Reinforcement learning convergence

Posted: 2016-10-24 , Modified: 2016-11-21

Policy estimation
Policy/value iteration
- Changing $\ga$
- Alternating policy improvement/evaluation
Q-learning
- Preliminaries
- Convergence of Q-learning

Here we’re interested in convergence guarantees for algorithms/methods used in practice. (Rather than, e.g., coming up with provable polytime theoretical algorithms that work but are too slow to be used in practice.)

Recall: Mixing time $\tau_\ep = \min\set{t}{\max_{P_0} \ve{P_t - P_{\text{eq}}}\le \ep} \le \fc{\ln \pf{N}{\ep}}{\de}$, $\de=1-\max_{k\ge 2}|\la_k|$.

Policy estimation

Policy satisfies \[\begin{align} v_\pi &= d(P_\pi^T R_\pi) + \ga P_\pi v\\ \iff v_\pi &= (I-\ga P_\pi)^{-1} d(P_\pi^T R_\pi). \end{align}\] Then \[\begin{align} v_{k+1} &= d(P_\pi^T R_\pi) + \ga P_\pi v_k\\ v_{k+1} - v_\pi &= \ga P_\pi (v_k-v_\pi). \end{align}\]

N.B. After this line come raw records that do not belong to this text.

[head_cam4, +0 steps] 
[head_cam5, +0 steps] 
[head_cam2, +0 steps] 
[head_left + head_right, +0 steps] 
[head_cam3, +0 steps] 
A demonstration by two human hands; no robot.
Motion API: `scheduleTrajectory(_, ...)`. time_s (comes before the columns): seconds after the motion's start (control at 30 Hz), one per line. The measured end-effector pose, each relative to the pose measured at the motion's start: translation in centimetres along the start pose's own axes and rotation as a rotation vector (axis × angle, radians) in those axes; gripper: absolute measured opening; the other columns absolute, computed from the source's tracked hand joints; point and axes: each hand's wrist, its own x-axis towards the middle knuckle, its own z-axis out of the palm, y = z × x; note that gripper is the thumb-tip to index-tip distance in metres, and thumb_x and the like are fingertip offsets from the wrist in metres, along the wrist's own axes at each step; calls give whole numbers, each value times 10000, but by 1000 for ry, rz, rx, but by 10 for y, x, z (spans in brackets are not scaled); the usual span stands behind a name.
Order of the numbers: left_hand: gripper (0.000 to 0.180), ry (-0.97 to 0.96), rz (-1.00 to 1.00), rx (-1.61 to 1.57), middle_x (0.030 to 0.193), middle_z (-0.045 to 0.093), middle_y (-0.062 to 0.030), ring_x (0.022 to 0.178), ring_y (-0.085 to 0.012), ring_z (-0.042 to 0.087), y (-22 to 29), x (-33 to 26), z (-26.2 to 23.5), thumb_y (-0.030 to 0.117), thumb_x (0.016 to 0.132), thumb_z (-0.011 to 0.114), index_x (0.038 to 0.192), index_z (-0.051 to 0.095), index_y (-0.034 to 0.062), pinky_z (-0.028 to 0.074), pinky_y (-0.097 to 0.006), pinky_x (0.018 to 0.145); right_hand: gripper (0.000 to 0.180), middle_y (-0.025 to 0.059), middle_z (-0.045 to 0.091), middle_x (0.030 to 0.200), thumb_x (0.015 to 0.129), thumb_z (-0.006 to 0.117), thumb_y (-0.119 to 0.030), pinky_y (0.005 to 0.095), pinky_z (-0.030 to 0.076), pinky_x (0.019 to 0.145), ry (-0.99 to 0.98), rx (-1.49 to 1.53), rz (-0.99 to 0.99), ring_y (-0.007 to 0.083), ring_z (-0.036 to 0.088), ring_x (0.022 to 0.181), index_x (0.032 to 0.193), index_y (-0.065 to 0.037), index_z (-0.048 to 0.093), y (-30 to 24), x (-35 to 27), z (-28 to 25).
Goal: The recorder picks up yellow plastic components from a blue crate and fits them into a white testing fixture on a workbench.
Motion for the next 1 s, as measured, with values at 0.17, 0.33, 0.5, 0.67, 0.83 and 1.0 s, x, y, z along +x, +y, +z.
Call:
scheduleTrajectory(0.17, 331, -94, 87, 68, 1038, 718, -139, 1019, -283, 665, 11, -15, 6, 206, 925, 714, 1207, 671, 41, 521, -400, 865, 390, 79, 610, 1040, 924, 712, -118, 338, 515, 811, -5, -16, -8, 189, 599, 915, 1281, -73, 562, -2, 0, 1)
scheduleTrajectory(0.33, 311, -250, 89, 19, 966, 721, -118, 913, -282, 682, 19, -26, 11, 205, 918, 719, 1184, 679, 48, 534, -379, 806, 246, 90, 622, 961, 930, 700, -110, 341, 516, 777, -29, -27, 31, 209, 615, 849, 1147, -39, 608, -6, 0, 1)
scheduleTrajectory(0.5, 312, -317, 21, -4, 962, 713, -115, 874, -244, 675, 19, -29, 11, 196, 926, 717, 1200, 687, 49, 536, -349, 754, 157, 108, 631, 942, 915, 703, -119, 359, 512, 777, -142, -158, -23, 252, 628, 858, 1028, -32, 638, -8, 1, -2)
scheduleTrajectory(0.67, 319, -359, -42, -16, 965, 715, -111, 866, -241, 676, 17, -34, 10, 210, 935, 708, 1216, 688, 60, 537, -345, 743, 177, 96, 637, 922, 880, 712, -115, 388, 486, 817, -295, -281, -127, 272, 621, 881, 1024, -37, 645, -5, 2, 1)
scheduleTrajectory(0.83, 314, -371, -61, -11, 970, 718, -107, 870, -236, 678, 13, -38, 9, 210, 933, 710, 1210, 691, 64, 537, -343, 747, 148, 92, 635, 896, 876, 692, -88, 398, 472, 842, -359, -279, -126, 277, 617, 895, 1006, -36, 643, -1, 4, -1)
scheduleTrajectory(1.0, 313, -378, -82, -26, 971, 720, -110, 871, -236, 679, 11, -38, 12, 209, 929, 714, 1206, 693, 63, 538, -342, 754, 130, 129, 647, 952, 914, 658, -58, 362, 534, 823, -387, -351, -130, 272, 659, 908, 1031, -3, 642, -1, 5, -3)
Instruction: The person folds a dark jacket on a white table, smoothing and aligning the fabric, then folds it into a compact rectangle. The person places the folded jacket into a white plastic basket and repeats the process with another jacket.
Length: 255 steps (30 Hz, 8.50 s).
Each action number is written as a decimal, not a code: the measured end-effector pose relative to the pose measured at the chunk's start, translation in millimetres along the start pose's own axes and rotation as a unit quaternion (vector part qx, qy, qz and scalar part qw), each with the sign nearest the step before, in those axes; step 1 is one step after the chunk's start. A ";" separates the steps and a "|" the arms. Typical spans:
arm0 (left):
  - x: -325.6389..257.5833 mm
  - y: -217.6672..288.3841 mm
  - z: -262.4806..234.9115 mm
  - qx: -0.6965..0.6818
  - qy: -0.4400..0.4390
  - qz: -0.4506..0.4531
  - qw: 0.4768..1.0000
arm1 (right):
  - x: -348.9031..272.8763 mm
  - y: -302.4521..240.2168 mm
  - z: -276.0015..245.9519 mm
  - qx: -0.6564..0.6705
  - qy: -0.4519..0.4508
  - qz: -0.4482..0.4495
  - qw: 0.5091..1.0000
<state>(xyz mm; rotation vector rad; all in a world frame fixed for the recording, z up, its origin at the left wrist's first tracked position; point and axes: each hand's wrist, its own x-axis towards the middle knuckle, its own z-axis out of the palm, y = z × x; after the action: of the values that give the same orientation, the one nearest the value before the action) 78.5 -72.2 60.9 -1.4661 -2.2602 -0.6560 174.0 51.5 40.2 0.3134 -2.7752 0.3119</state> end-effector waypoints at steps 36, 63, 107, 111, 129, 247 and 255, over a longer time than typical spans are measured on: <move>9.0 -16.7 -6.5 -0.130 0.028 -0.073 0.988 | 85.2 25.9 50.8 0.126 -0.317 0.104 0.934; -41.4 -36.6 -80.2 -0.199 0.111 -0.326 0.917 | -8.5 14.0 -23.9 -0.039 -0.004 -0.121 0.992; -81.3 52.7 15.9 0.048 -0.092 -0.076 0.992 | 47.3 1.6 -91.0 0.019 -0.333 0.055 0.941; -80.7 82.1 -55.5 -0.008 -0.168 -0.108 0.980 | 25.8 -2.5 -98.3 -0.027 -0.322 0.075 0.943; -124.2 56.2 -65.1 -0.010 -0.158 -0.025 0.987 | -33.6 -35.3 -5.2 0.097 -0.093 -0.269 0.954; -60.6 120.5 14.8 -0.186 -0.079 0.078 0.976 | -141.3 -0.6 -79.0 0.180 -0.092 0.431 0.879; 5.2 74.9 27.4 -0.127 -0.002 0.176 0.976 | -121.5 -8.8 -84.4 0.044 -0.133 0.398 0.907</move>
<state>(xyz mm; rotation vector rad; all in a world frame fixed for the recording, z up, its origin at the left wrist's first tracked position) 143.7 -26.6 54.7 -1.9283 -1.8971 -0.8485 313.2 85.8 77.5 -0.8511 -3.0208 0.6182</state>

So convergence happens at rate of $\ga \ve{P_\pi}_2$ to $v_\pi$.

For nondiscounted case, we get \[ v_t = \rc t[d + P_\pi d+ \cdots + P_\pi^{t-1} d]. \] We find (are stochastic matrices diagonalizable?) $v$ is the projection of $d$ onto space of 1-eigenvectors.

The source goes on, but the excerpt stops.